(Given information)

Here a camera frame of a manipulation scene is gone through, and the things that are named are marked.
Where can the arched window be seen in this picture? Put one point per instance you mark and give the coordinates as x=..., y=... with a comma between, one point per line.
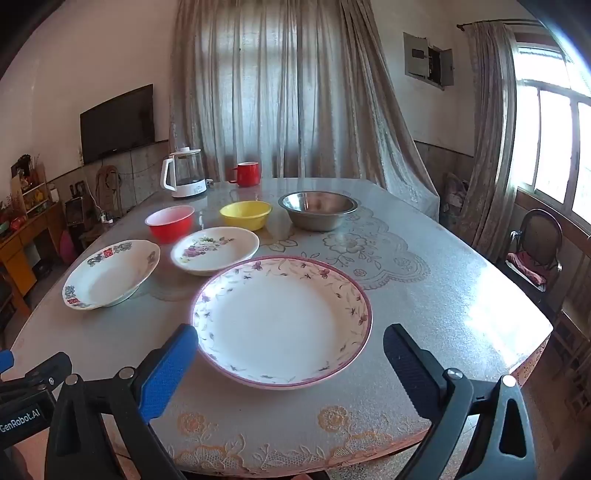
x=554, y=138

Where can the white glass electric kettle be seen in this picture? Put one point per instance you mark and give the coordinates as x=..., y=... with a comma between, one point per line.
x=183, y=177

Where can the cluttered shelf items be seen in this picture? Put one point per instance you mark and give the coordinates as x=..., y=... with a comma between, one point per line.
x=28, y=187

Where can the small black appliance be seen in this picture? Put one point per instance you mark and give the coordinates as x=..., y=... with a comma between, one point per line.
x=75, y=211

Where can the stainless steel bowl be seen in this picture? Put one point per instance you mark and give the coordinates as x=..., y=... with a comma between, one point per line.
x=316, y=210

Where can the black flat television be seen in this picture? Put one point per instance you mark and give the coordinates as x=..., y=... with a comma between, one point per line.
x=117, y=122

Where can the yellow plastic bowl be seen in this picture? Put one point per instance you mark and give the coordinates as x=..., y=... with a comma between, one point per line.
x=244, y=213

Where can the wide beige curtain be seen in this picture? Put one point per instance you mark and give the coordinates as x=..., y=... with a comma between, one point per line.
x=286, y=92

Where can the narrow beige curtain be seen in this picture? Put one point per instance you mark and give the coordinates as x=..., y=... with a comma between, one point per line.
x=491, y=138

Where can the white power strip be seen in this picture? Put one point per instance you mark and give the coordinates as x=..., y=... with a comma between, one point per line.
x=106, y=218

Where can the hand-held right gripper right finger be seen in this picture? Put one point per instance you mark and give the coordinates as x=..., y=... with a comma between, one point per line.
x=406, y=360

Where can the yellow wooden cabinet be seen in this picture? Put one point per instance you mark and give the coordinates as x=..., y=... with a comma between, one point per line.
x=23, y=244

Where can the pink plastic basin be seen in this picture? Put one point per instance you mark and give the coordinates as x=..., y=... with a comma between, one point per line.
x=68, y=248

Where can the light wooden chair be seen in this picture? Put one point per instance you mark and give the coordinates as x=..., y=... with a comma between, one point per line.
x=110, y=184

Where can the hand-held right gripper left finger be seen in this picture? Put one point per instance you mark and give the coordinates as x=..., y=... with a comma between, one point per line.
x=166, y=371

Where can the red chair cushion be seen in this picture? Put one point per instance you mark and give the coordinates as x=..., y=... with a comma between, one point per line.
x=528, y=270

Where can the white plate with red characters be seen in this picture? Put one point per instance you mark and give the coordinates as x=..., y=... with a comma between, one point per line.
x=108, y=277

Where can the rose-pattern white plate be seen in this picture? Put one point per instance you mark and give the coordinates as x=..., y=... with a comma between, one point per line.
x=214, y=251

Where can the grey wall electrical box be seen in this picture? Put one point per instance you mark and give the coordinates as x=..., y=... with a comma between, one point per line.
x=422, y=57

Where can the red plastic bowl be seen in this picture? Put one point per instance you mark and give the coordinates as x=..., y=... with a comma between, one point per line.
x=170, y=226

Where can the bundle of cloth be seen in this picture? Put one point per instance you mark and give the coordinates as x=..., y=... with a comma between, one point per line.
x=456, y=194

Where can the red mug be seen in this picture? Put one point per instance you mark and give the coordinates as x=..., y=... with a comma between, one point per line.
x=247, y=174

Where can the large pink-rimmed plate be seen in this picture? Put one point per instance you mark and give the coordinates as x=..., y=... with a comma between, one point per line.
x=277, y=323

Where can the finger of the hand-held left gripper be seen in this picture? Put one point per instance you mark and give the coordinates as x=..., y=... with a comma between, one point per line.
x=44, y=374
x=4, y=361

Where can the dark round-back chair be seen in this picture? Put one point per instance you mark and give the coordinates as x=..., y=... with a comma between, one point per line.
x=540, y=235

(End Given information)
(Given information)

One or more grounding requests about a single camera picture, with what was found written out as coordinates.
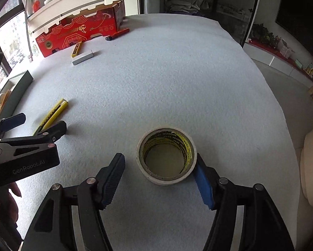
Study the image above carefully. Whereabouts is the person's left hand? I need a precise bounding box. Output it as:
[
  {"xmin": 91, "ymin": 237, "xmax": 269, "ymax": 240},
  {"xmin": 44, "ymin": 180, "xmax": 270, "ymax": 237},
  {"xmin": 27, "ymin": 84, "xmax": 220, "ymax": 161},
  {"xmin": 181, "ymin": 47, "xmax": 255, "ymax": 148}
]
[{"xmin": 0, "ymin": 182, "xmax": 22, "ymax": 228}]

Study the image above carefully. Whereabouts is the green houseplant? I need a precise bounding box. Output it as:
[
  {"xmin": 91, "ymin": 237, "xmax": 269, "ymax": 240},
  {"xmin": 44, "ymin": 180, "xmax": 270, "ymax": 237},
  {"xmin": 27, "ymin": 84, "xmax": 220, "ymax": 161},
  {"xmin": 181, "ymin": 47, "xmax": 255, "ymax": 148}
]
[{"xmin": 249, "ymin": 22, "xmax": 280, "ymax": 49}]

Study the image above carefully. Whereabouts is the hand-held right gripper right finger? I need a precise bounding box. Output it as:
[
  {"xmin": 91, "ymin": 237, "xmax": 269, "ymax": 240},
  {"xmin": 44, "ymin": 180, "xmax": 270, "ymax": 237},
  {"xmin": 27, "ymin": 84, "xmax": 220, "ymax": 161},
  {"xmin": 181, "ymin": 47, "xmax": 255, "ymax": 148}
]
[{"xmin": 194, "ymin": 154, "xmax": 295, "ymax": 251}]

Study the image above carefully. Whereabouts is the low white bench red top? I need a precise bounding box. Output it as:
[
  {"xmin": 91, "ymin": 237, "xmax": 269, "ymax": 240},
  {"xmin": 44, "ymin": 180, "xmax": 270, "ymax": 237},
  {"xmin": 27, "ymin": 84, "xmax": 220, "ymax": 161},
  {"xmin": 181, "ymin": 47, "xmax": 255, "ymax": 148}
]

(End Given information)
(Given information)

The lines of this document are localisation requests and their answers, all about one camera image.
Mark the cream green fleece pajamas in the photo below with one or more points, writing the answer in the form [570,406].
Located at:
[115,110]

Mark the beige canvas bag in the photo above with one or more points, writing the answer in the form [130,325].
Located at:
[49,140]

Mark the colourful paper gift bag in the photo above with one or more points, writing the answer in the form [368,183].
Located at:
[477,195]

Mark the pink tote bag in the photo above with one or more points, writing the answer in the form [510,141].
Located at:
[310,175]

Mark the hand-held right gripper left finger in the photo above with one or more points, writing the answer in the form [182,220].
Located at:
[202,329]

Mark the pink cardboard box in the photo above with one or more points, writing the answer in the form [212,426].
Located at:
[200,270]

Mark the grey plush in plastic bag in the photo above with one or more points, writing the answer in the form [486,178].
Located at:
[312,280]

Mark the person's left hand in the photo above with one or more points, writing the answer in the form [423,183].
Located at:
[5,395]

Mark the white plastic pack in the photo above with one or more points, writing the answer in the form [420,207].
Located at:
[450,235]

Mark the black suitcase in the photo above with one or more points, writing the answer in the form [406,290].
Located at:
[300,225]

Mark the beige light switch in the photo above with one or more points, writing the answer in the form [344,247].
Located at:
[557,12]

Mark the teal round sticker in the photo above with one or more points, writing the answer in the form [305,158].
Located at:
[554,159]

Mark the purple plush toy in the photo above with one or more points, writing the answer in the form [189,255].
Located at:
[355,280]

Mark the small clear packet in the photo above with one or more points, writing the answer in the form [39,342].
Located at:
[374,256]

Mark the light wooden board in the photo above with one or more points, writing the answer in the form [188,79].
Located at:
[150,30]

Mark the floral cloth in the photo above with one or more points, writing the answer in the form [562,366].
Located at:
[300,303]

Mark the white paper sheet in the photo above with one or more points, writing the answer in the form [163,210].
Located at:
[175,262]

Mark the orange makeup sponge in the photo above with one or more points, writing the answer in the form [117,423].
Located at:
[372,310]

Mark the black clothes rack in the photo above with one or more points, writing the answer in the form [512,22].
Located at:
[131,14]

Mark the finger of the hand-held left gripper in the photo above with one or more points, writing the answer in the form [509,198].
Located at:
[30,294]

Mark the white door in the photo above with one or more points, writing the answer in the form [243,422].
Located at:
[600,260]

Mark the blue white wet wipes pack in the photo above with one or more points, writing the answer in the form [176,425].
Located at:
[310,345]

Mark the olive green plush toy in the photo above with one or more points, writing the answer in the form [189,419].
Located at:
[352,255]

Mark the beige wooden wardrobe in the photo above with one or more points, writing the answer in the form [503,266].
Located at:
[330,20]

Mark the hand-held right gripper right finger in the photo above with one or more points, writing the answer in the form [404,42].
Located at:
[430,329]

(End Given information)

* [Problem to solve]:
The lines you return should be those above that contain the word "paper", every one of them.

* [Response box]:
Mark the colourful paper gift bag in the photo above with one or more points, writing the answer in the form [368,183].
Mark the white paper sheet in the photo above with one or more points, writing the answer in the form [163,210].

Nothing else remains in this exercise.